We test Corax against real-world infrastructure failures across every vendor, platform, and scenario. Browse the results below.
After activating disaster recovery, the DNS records are updated to point to the DR site, but propagation is taking much longer than expected due to high TTL values that were never reduced pre-failover. Many clients continue hitting the dead primary site for hours after the DNS change.
The cross-region database replication between the primary (us-east-1) and disaster recovery (eu-west-1) regions has fallen behind by 4 hours. A sustained write increase combined with network throttling between regions is causing the replica to fall further behind, with the gap widening every hour.
A monitoring check reveals that the most recent successful backup of the production database is 72 hours old, far exceeding the 1-hour RPO SLA. The backup job has been failing silently due to a full backup repository, and the replication to the offsite location has also been paused.
During an actual disaster recovery activation, the recovery process is taking far longer than the 4-hour RTO SLA. After 6 hours, only 3 of 12 critical services are operational. The recovery runbook is outdated, automation scripts are failing, and key personnel are unreachable.
A scheduled disaster recovery failover test reveals that the DR site cannot bring up critical services. The DR database has been silently failing replication for 2 weeks, the application servers have outdated configurations, and the DR network routing tables are stale.
During a utility power outage, the automatic transfer switch (ATS) fails to engage the backup generator, leaving the entire facility on UPS battery power with only 15 minutes of runtime remaining.
The CRAC unit humidifier malfunctions, causing server room humidity to drop to 15% RH. Low humidity creates static electricity risk that can damage sensitive electronic components and cause intermittent hardware failures.
A rack PDU is running at 95% capacity after additional equipment was installed without proper power planning, and the overload alarm is triggering. Any additional load will trip the breaker.
A power distribution unit circuit breaker trips in the primary server rack, cutting power to 6 servers including the domain controller, file server, and monitoring system. UPS did not engage because the PDU breaker is downstream.
A construction crew accidentally cuts the dark fiber connecting two office buildings, severing all network connectivity between the primary data center and the disaster recovery site, including storage replication.

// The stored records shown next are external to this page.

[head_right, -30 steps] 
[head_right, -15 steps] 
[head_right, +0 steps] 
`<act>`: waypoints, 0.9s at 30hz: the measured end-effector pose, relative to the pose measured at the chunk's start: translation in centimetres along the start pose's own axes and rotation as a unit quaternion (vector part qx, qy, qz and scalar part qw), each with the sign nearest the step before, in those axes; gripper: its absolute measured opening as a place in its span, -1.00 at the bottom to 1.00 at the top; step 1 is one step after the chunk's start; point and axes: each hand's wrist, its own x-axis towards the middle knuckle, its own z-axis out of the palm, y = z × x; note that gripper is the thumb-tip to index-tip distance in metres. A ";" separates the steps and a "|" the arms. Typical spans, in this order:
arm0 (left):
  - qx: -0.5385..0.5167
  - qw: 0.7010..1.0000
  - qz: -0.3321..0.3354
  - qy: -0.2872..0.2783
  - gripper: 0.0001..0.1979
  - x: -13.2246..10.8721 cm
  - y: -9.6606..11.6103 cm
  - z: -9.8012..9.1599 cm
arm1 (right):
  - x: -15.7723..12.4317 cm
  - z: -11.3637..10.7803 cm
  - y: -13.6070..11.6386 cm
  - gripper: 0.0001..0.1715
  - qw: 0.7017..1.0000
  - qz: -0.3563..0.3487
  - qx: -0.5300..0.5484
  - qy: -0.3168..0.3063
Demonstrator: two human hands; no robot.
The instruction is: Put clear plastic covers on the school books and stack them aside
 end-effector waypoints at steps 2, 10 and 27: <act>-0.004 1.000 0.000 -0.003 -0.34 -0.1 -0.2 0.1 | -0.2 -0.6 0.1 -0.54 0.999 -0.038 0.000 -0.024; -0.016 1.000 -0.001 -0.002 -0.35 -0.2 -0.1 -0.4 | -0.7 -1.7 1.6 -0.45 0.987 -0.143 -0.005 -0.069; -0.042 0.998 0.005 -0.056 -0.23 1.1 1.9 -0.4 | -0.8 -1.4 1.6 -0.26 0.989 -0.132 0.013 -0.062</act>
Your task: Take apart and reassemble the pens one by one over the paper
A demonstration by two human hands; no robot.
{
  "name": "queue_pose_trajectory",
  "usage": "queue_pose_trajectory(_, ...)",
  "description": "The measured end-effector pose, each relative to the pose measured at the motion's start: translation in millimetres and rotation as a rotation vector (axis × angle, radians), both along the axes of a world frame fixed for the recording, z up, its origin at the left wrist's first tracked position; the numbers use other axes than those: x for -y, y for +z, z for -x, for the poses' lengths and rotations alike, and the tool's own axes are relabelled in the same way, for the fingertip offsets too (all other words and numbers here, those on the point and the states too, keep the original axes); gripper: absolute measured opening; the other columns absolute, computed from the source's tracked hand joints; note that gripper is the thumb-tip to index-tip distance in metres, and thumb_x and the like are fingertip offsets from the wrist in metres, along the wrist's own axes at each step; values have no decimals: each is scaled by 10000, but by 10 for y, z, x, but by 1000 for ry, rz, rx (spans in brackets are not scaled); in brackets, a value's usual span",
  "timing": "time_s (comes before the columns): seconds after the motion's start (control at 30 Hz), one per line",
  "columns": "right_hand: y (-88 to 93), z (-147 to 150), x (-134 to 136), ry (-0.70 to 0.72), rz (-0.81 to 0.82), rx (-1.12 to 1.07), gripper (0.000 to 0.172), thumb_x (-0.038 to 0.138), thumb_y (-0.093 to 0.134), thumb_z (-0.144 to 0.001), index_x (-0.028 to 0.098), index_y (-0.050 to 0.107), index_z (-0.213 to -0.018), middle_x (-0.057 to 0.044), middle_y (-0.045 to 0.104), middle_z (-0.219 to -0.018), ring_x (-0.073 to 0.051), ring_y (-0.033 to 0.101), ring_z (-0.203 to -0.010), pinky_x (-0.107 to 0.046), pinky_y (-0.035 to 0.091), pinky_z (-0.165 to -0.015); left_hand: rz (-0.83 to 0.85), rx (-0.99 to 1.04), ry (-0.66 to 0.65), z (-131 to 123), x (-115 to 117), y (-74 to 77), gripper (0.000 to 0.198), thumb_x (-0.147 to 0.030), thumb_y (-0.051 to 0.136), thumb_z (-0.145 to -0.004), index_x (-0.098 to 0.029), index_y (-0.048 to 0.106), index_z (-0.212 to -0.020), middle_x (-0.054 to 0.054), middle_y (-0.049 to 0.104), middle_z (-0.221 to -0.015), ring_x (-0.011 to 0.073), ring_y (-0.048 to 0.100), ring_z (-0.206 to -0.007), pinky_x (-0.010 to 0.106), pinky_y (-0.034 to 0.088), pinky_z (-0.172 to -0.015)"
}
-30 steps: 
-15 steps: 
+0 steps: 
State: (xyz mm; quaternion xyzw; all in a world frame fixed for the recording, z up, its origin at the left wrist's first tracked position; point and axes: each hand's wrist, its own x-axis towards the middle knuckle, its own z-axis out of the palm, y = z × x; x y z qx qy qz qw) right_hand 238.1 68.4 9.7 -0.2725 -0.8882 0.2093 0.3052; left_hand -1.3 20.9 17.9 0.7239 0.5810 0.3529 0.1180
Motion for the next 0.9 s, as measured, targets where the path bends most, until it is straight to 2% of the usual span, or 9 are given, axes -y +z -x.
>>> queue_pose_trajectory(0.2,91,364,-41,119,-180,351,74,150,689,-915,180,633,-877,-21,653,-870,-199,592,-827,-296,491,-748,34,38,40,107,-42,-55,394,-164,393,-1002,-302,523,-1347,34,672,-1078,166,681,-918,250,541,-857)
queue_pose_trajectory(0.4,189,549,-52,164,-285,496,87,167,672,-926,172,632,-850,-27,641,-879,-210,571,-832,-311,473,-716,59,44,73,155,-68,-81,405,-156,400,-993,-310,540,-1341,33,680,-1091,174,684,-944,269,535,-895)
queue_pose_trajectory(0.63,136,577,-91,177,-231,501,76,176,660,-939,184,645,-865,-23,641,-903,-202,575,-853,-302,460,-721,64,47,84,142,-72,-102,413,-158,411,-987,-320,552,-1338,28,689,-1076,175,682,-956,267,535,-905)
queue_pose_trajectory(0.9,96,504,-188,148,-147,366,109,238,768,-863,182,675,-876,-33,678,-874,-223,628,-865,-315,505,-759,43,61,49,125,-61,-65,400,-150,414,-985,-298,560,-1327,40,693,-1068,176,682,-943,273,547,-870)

During a NOC shift handoff, a critical alert for a client's ransomware detection is missed. The outgoing shift marked it as acknowledged but did not brief the incoming shift. The ransomware spreads for 4 additional hours before discovery.
The PSA ticketing system enters an auto-escalation loop where a ticket is escalated, triggers a workflow that reassigns it, which triggers another escalation, creating an infinite loop. The ticket generates 500+ email notifications and consumes the email sending quota.
The IT documentation platform (IT Glue/Hudu) becomes unreachable during a major client outage. Technicians cannot access network diagrams, credential vaults, or runbook procedures needed to resolve the issue. The documentation system is hosted on the same infrastructure experiencing the outage.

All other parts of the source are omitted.